Inspired To Be Inspiration | Teen Ink

Inspired To Be Inspiration

October 8, 2014
By JennaKate BRONZE, Granbury, Texas
JennaKate BRONZE, Granbury, Texas
1 article 0 photos 0 comments

Sitting alone in a crowded room at the age of twelve I smell charred meat wafting around me. I wonder why we always eat at the same place for all family gatherings; I guess because eating anywhere else is a sin in the Lane Bible. Thinking of warm sweaty bodies pushed, shoved, and jostled all around me makes my body quiver with disgust.


When I look around I see a baby in a stroller looking at me so I smile in return. She giggles with glee and I think “Babies are so cute, free, and innocent to the world.” Just as I begin to make funny faces at her I get pulled away by the sounds of my boisterous family arriving at the table. As usual we begin with the same greetings, “Hello, how are you? How’s school? What have you been up to?” and the same responses, “I’m good. Schools the same. And not much.”


Eating my mildly warm food I peer around at all the other tired faces and wait for a conversation I can interject into arise. After the excruciating time of having to stay quiet my Grammy turns towards me and asks me a question that will decide a lot of what I will do in the future. She asks me “What do you want to do when you grow up?” Like a normal kid I shrug my shoulders and continue to feast on the delicious lumps of vanilla ice cream I was presented moments ago. Although I didn’t want to talk about the topic of my future at the moment it seemed that everyone else did. They continued to stare at me with awaiting eyes and ready to hang on to my every word like some superstar. I tried to magically come up with an answer to who I was supposed to be in the next ten years and came up blank. I didn’t think I had any talents or any useful skills. The more I thought about it, and remembered the moment I had with the baby, the more I realized how much I loved being around younger kids. I had finally came up with an answer to the long awaited question and I thought it sounded pretty good considering most of the women in my family had the same job. I took a deep breath and spoke as I exhaled, “I think I want to work with kids. Maybe a teacher?” I stare at the blank faces around me and think I didn’t say the right thing. Except when I started doubting myself that’s when the encouragement started flowing. My family nodded in agreement and said how wonderful they thought it was that I wanted to do something so noble at such a young age and how my answer just showed how I can put others before myself. However through all of the jabbering I heard the words of my Grammy. She said that she could see me as a teacher. Taking control and loving on all of those kids. Helping them see the good in themselves and teaching them more than just multiplication. She could see me doing something that would help others see their own potential and that I would be wonderful at it.

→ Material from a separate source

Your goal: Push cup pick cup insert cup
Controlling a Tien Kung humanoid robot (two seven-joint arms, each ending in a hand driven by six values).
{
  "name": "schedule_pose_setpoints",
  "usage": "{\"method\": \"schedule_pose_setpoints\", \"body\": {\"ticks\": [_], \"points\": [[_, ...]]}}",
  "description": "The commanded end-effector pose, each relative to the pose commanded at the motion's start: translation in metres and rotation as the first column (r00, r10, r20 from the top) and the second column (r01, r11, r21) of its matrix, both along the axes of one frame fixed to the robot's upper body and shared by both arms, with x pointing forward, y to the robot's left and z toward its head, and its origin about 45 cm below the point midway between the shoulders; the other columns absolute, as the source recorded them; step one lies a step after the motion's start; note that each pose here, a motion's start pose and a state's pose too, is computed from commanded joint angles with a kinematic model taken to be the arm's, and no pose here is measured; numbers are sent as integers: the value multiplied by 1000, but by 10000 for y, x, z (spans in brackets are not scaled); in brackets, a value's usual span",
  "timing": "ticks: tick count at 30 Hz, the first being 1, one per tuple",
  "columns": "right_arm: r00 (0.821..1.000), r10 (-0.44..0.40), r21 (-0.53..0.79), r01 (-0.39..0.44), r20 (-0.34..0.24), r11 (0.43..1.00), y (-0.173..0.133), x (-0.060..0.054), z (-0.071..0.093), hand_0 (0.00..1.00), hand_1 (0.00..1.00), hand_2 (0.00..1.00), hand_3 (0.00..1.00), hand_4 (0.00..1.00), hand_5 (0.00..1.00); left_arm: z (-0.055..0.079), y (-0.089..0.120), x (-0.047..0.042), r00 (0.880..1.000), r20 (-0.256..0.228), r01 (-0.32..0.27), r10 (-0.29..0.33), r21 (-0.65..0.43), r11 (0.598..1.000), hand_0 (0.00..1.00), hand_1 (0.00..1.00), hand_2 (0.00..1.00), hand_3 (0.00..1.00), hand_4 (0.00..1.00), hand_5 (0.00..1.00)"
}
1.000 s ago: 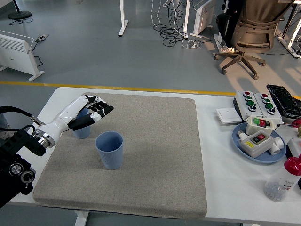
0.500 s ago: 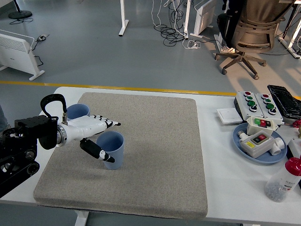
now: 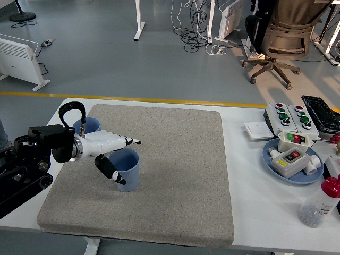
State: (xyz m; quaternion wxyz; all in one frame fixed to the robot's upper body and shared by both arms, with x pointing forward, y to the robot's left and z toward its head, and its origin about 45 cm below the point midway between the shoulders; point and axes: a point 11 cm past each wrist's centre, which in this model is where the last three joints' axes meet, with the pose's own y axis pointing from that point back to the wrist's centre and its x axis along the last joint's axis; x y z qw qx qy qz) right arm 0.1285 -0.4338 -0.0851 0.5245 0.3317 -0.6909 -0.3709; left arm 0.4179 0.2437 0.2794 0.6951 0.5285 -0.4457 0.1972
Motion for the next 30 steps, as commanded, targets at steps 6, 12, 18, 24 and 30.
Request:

Through the years my Grammy’s speech has effected a lot of what I do, what classes I take, and the person I am. Every day I try to live up to her vision of me and it inspires me to take my thoughts and make them actions. Now, a senior in high school, I have a plan for my future and know what I will do to get there. I have put my dream as a teacher into action by taking a Child Development class and an Education and Training class where I have learned about how children grow and then I will go to an elementary school and be an intern in one of their classes.


The encouragement from one person to do something I thought about gave me the inspiration to go above and beyond the call of duty to achieve all of my goals. Five years after the day that changed my life, and the day my Grammy probably does not remember, I know my decision to be an educator was the right one.